A difficult task to deal with is the analytical treatment of models composed of three real scalar fields, as their equations of motion are in general coupled and hard to integrate. In order to overcome this problem we introduce a methodology to construct three-field models based on the so-called “extension method”. The fundamental idea of the procedure is to combine three one-field systems in a non-trivial way, to construct an effective three scalar field model. An interesting scenario where the method can be implemented is with inflationary models, where the Einstein–Hilbert Lagrangian is coupled with the scalar field Lagrangian. We exemplify how a new model constructed from our method can lead to non-trivial behaviors for cosmological parameters.

## 1 Introduction

Since the 1970s, topological defects have been investigated as promising analytical solutions in high energy physics and in ferromagnet models [1, 2, 3]. In the previous decades, these defects were applied in several different scenarios, like braneworld models, condensate matter, besides Einstein–Hilbert and generalized cosmology [2, 4, 5, 6, 7]. This enhanced applicability was accompanied by the emergence of new mathematical methods to treat topological defects, especially when we talk about models composed of two or more scalar fields.

A relevant methodology which should be highlighted is the so-called BPS (Bogolmon’y–Prasad–Sommerfield) method [8, 9], which enables one to determine analytical solutions for one or more real scalar field models from first-order differential equations, instead standard second order equations of motion. Moreover, BPS solutions, or BPS states, are associated with the minimal energetic solutions of static physical systems. However, when we deal with Lagrangian densities composed of two or more real fields, even the BPS first-order differential equations are very hard to integrate, as they are generally coupled. Thus, we need specific methodologies to find analytical defects for two or more scalar field models.

An interesting method to solve two-field systems was proposed by Bazeia et al. [10]; here, inspired by Rajaraman’s trial orbit method [11], the authors introduced an approach to finding analytical solutions for the coupled first-order differential equations of such systems. One of the most popular models solved by this method is due to Bazeia, Nascimento, Ribeiro, and Toledo (BNRT) [12] and it has been applied in several different contexts [4, 12, 13, 14, 15]. As an alternative for the trial orbit presented in [10], de Souza Dutra [17] constructed new orbits for the BNRT models through the so-called “integrating factor method”. Despite the success of such methodologies, the challenge of finding new analytical models formed by one, two or more real scalar fields remains tricky.
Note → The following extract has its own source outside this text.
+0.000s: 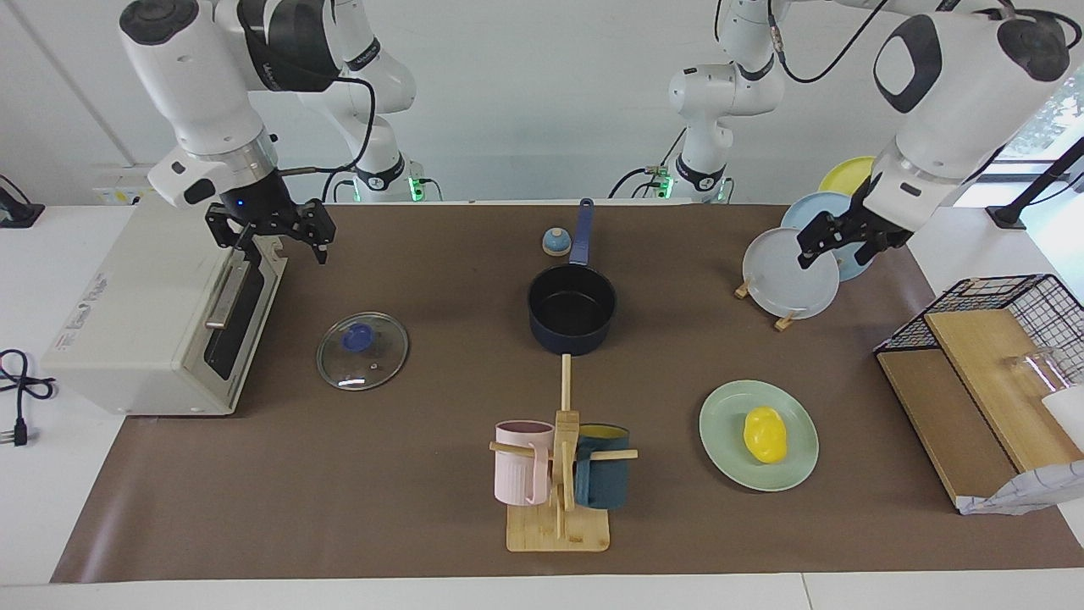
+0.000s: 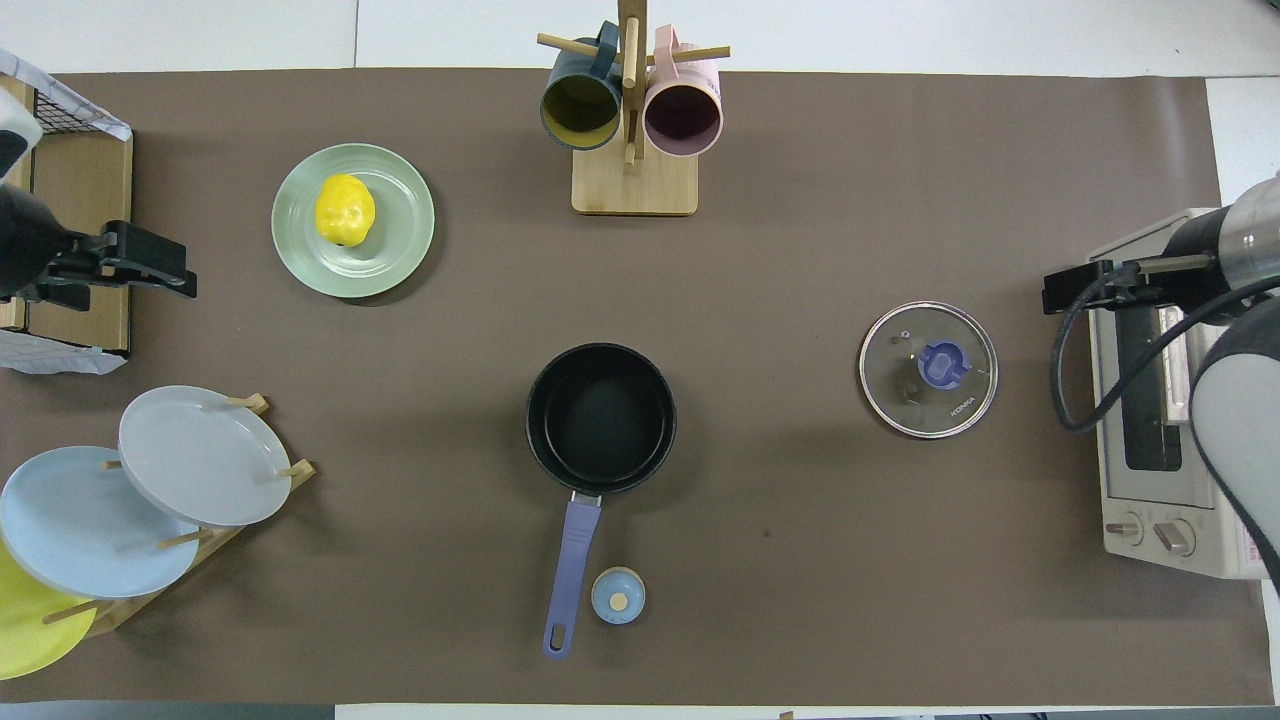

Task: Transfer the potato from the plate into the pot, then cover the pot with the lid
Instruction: 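Reach the left gripper to the potato while the right gripper reaches the lid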

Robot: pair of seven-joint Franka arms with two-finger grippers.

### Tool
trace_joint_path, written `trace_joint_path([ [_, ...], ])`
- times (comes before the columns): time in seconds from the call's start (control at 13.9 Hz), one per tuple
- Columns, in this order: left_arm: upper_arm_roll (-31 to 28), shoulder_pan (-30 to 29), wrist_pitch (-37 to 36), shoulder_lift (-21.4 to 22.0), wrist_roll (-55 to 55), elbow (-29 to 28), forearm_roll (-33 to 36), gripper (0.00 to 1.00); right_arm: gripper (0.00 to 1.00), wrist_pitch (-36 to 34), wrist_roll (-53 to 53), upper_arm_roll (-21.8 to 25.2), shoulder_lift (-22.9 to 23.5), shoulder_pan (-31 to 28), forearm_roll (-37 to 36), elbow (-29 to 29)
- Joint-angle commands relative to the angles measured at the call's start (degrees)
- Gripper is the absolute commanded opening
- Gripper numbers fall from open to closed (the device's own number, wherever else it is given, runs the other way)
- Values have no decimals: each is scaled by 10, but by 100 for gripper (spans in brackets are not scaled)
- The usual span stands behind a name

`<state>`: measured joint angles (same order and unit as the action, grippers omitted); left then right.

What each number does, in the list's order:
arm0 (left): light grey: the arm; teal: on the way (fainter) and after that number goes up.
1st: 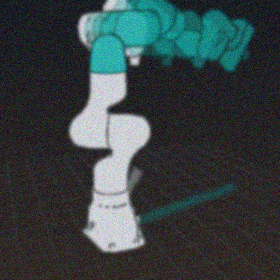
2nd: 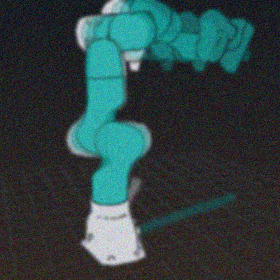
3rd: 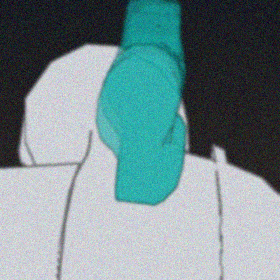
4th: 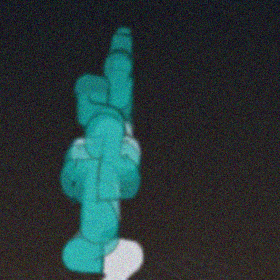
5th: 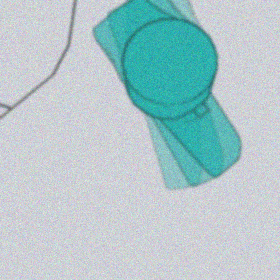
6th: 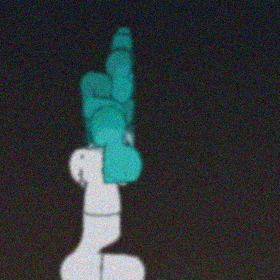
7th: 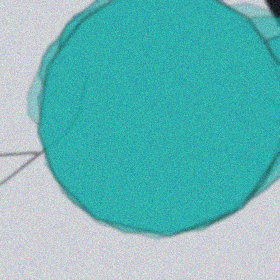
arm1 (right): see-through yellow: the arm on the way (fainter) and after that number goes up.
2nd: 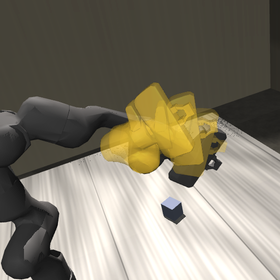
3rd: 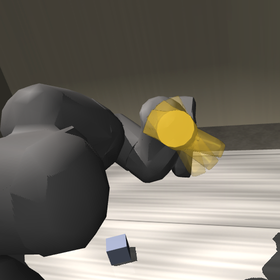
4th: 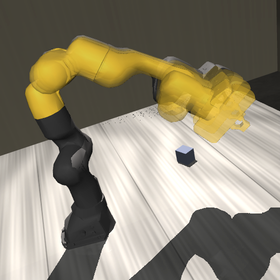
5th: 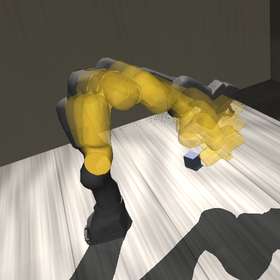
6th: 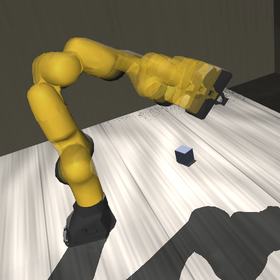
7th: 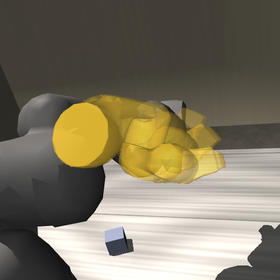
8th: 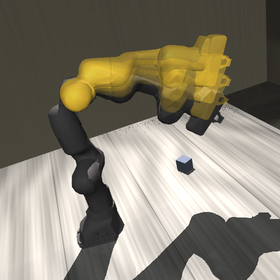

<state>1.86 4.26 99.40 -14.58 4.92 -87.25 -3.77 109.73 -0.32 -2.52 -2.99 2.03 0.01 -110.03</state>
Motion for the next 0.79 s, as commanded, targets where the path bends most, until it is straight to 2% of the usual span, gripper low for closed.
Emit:
trace_joint_path([
  [0.0,-3,16,63,-73,-3,30,-6,100,100,67,-4,-1,-4,4,10,-64],
  [0.07,-4,17,79,-95,-3,31,-3,100,100,78,4,-1,11,4,10,-68],
  [0.29,-8,34,105,-177,-1,91,5,100,100,140,88,0,32,-4,10,-104],
  [0.5,-8,36,152,-206,10,94,18,100,100,227,88,0,55,1,10,-147],
  [0.72,-8,35,188,-209,18,83,42,100,100,289,88,0,61,3,10,-185],
])
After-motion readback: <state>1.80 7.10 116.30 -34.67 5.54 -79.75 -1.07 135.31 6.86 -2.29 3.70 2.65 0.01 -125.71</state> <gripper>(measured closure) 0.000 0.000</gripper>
In scenarios composed of one scalar field, new analytical models can be generated with the deformation method proposed by Bazeia, Losano and Malbouisson [18]. Such a method is based on a connection between two one-field models, via the so-called deformation function. So, if we know the deformation function and an analytical one-field model, we are able to generate several families of new scalar field systems [18, 19, 20].
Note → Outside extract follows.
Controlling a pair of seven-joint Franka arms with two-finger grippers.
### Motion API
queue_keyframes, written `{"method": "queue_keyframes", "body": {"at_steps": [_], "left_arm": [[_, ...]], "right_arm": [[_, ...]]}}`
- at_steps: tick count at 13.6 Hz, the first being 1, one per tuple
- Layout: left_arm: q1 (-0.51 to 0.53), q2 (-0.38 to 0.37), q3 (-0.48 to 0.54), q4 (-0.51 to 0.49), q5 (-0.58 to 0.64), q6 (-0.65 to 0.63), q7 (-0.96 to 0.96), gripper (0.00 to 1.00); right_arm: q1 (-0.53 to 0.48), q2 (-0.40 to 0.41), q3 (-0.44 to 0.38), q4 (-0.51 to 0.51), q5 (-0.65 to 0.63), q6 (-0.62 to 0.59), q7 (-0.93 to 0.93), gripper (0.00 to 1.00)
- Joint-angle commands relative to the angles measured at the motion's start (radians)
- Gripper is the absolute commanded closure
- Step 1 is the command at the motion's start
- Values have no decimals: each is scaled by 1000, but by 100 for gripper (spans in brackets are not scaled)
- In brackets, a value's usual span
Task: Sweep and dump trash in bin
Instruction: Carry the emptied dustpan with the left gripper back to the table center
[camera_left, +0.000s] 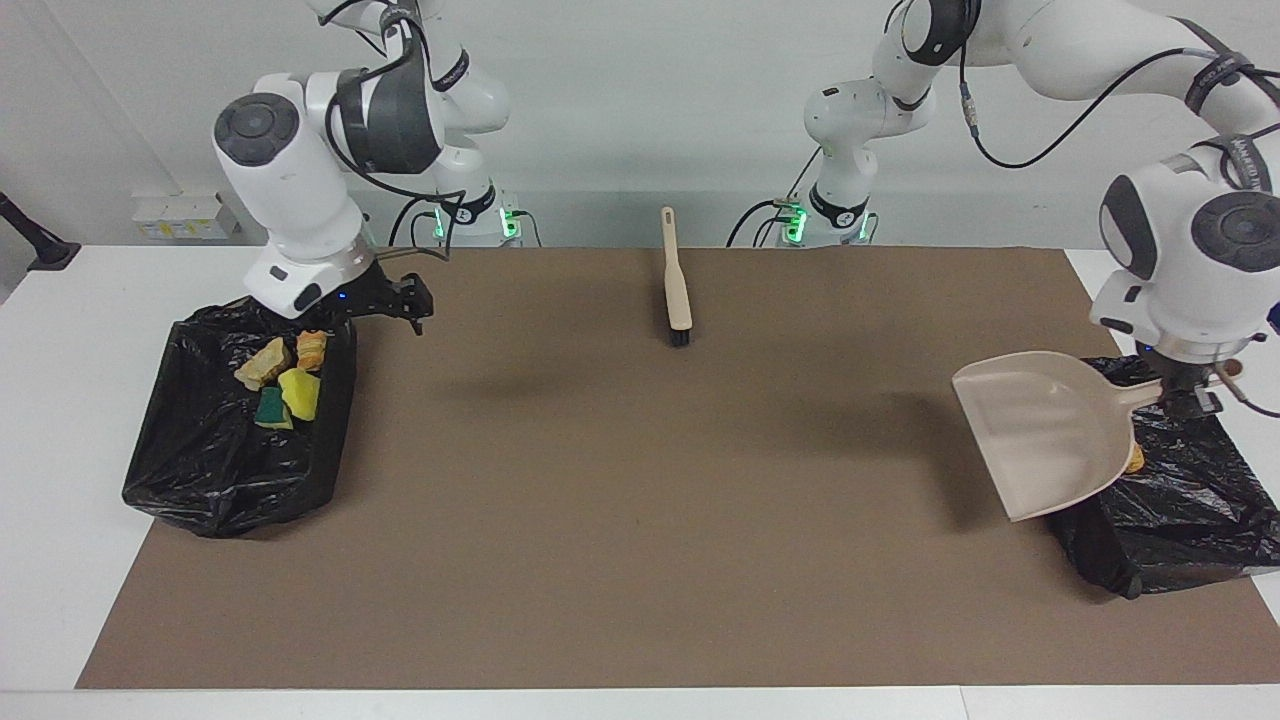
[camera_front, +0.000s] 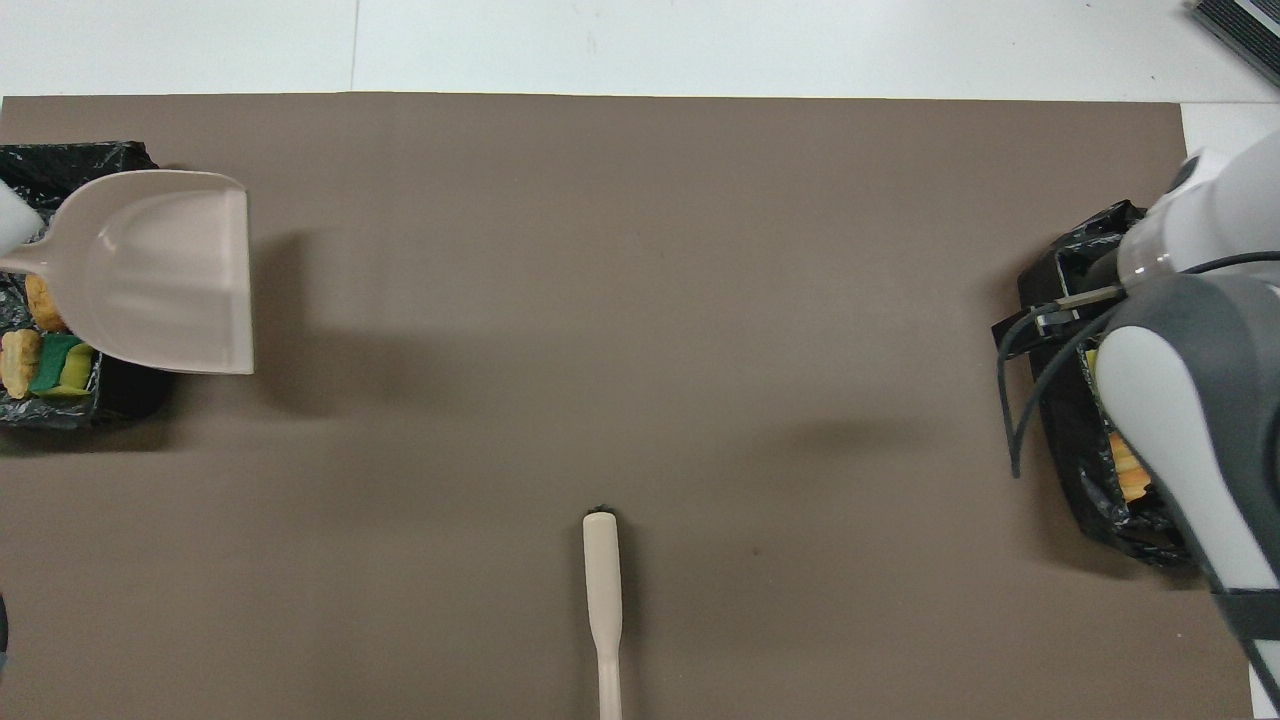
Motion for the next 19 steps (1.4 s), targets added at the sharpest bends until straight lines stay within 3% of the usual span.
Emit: {"method": "queue_keyframes", "body": {"at_steps": [1, 3, 7, 10, 14, 16, 19], "left_arm": [[-86, -85, 14, -174, -81, 17, -276, 100], [-171, -103, 14, -250, -110, 46, -517, 100], [-324, -100, 14, -254, -279, 43, -964, 100], [-451, -74, 14, -257, -334, 82, -1312, 100], [-557, -59, 14, -282, -492, 225, -1753, 100], [-608, -50, 14, -294, -506, 272, -1821, 100], [-654, -42, 14, -339, -552, 324, -1877, 100]], "right_arm": [[-75, -46, 2, 37, -15, -28, -18, 0], [-76, -66, -4, 64, -9, -97, -1, 0], [73, -103, -177, 130, 8, -197, 102, 0], [67, -153, -168, 140, 43, -286, 186, 0], [47, -199, -127, 118, 66, -278, 250, 0], [9, -178, -81, 126, 63, -278, 261, 0], [9, -80, -84, 208, 51, -300, 212, 0]]}}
Inspired by the deformation method, Bazeia, Losano and Santos [21] introduced the extension method to construct analytical two scalar field models, starting from one-field ones. The advantage of such a methodology is that a possible set of solutions for the equations of motion of the two-field model is exactly formed by the solutions of the one-field systems used in the construction process. The last method was applied in the quintessence cosmology, leading to new sets of analytical cosmological parameters [6].

As a motivation to apply our methodology in the context of cosmological models, we may point out that multi-field inflation is able to yield to a proper relation between the tensor-to-scalar ratio and the spectral index, as pointed out by Ellis et al. [22]. Moreover, multiple fields allow us to address new features for the physical systems and for the cosmological parameters, which cannot be derived from single field models, as pointed out very recently in [23, 24].
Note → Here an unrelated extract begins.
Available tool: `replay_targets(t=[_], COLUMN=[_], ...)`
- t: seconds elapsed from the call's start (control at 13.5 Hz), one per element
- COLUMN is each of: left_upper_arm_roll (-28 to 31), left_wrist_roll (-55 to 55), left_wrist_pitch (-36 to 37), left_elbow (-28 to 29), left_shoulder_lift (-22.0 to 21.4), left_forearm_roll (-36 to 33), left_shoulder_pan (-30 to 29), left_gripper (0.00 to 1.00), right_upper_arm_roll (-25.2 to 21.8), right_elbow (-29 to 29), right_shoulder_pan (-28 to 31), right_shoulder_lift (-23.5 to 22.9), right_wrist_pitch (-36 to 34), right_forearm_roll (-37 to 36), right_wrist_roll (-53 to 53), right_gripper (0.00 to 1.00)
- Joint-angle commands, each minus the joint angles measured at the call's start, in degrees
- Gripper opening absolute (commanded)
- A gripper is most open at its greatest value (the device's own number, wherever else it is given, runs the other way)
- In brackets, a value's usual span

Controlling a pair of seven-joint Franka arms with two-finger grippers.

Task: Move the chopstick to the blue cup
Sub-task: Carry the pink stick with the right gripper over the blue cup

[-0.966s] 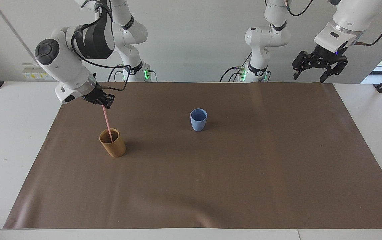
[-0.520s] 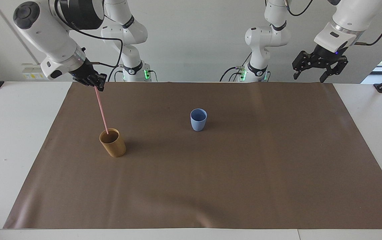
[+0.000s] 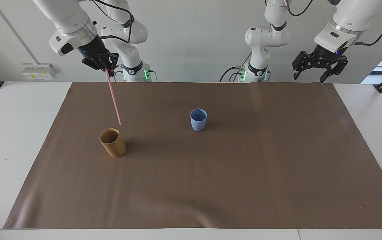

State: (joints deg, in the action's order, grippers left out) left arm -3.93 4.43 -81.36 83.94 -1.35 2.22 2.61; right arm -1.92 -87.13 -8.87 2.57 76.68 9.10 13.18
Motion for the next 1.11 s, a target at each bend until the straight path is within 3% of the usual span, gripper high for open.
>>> replay_targets(t=[0.0, 0.15, 0.59, 1.04], left_upper_arm_roll=[-0.64, -0.64, -0.64, -0.64], left_wrist_roll=[0.66, 0.66, 0.66, 0.66], left_wrist_pitch=[0.24, 0.15, 0.15, 0.24], left_elbow=[1.49, 1.49, 1.49, 1.49], left_shoulder_lift=[-1.37, -1.37, -1.46, -1.46], left_forearm_roll=[-0.72, -0.72, -0.73, -0.72], left_shoulder_pan=[-1.03, -1.03, -0.94, -1.03], left_gripper=[1.00, 1.00, 1.00, 1.00], right_upper_arm_roll=[5.94, 8.41, 8.60, 8.60], right_elbow=[-0.32, -0.58, -2.25, -6.82], right_shoulder_pan=[-0.36, -1.93, -15.80, -21.01], right_shoulder_lift=[0.25, -0.28, -4.23, -7.14], right_wrist_pitch=[2.85, 5.40, 13.65, 18.59], right_forearm_roll=[3.28, 6.27, 10.50, 14.02], right_wrist_roll=[9.37, 17.02, 38.21, 43.43], right_gripper=[0.00, 0.00, 0.00, 0.00])
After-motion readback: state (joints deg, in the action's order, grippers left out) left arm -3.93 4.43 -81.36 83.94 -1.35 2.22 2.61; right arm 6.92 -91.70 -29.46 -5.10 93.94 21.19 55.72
Our aim in the present work is to increase the amount of analytical three scalar field models inspired by the extension method. We believe that this approach can overcome several difficulties related with the integration process of coupled first-order differential equations. In order to show the applicability of our procedure as well as its robustness, we will use it to build a three-field quintessence model.

The article is organized as follows: Sect. 2 shows some generalities of the deformation method and of the BPS approach for three scalar field models. In Sect. 3 we present a new version for the extension method, while its applicability is discussed carefully in Sect. 4, where we construct several examples. In Sect. 5 we establish the bases for our quintessence model, we apply one of our examples in this context and we analyze the cosmological features of the effective model. Final remarks and perspectives of this methodology are reported in Sect. 6.

## 2 Generalities

*V*and

*U*are their respective potentials and \(\mu =0,1\) if we are working in \(1+1\) space-time. The equations of motion for both theories can be derived in a straightforward way, yielding

*x*-coordinate.

*f*is named the “deformation function”. Therefore, replacing the deformation function in the first-order differential equation for the field \(\phi \), we find the constraints

*V*can be defined as

## 3 The method

The method to construct new analytical three-field models will be a generalization of the extension method for two scalar fields, introduced by Bazeia, Losano and Santos [21]. In order to establish the three-field version for the extension method, we are going to use two deformation functions to rewrite the left-hand side of Eq. (5) as the first differential equation presented in (14). An analogous procedure can be repeated to generate the other two first-order differential equations shown in (14).

This mechanism means that we can build a three scalar field model combining three one-field systems. Moreover, once we know the solutions of the three one-field models and the deformation functions, the effective three-field model is going to be analytically solvable. Such a nice feature agrees with the results derived in [21].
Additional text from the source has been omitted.